» The data

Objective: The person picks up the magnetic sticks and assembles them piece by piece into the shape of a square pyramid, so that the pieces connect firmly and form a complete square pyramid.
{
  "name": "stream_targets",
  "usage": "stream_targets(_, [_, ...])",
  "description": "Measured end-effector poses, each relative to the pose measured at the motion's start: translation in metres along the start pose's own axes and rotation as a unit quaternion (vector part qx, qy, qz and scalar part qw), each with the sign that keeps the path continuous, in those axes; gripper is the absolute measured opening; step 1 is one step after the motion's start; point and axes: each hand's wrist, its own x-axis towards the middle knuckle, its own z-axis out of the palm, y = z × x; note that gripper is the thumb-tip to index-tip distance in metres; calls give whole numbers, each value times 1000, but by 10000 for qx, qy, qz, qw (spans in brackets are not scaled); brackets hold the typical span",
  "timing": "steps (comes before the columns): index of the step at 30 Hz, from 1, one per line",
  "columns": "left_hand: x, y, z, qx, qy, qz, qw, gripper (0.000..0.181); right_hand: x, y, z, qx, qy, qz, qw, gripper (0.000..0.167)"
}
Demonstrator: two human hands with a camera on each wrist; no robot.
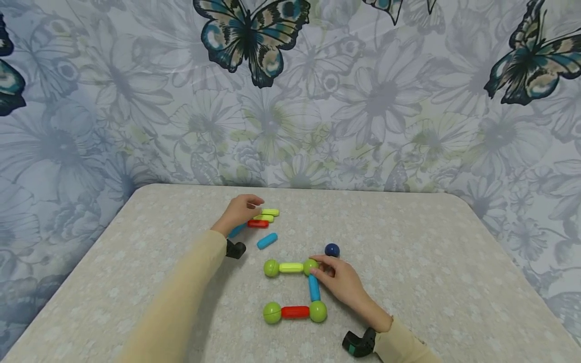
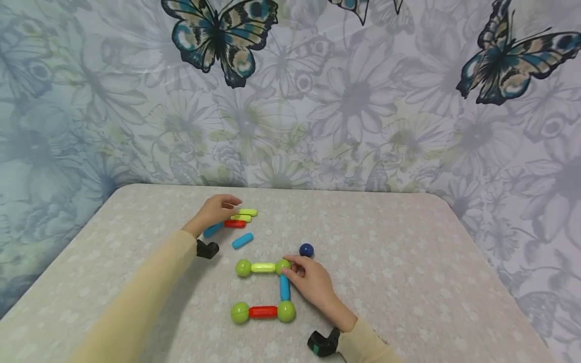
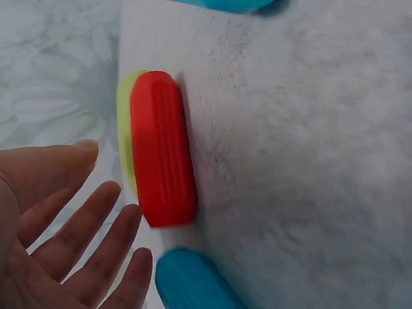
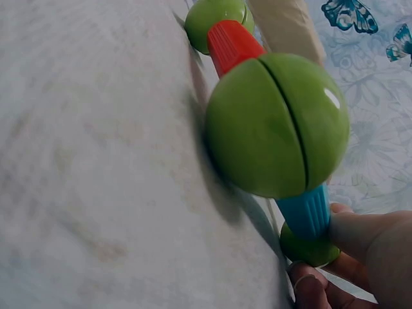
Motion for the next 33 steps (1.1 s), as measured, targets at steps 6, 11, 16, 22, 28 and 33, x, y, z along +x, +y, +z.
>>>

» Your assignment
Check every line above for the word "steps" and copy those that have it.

» Result of the task
  "timing": "steps (comes before the columns): index of the step at 30 Hz, from 1, one per line",
Motion for the next 33 steps (1.1 s), as measured, targets at steps 6, 11, 16, 22, 28 and 33, x, y, z along +x, +y, +z.

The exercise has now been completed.